**COLLECTED MATERIAL:**
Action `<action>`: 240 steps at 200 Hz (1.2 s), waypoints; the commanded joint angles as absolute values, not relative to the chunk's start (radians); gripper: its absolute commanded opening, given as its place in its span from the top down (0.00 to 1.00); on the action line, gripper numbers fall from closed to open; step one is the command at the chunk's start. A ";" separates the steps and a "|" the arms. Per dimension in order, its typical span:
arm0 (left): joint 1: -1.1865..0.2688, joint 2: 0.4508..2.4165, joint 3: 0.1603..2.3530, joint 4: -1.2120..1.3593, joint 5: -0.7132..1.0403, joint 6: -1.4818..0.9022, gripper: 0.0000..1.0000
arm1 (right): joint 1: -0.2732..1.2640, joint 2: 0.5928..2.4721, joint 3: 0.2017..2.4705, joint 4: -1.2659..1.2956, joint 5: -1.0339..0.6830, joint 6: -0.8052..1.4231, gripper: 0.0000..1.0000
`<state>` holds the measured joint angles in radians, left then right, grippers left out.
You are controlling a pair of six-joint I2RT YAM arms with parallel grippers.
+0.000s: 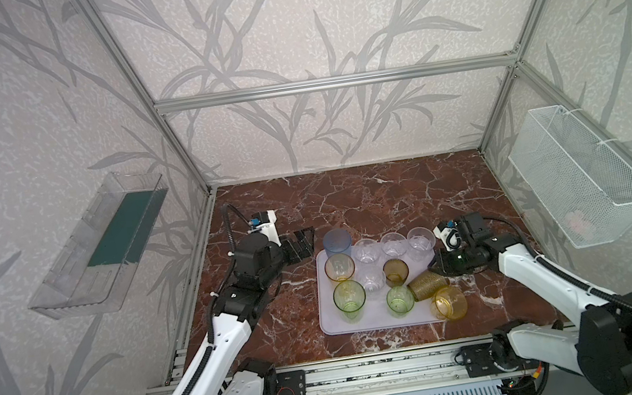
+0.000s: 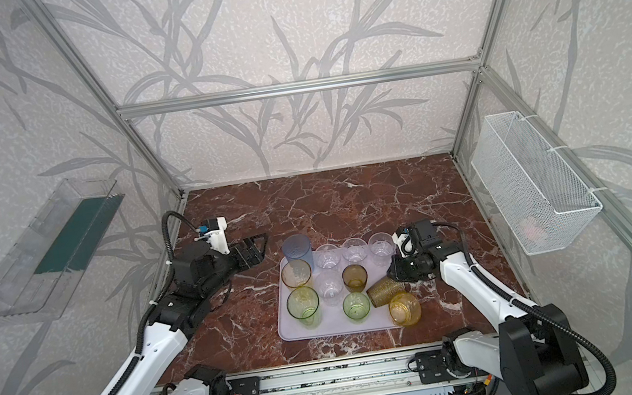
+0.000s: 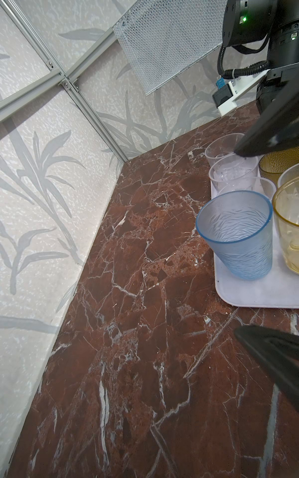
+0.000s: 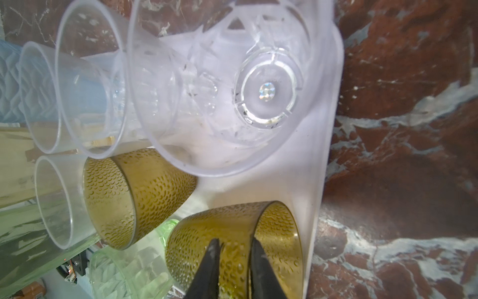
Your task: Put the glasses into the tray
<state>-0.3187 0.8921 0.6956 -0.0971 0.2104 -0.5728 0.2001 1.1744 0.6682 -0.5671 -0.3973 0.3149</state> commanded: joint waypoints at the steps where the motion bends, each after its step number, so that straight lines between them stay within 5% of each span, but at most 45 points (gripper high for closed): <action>1: -0.318 0.881 0.683 -0.084 0.197 -0.577 0.01 | 0.199 1.185 0.657 -0.649 -0.346 0.306 0.82; 240: -0.318 0.881 0.680 -0.088 0.186 -0.571 0.01 | 0.199 1.160 0.744 -0.598 -0.297 0.353 1.00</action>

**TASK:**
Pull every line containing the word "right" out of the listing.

**TASK OUTPUT:**
arm1 (right): joint 1: -0.2732..1.2640, joint 2: 0.5928..2.4721, joint 3: 0.2017..2.4705, joint 4: -1.2659..1.2956, joint 5: -1.0339..0.6830, joint 6: -0.8052..1.4231, gripper: 0.0000..1.0000
`<state>` holds the measured joint angles in radians, left then right, grippers left out.

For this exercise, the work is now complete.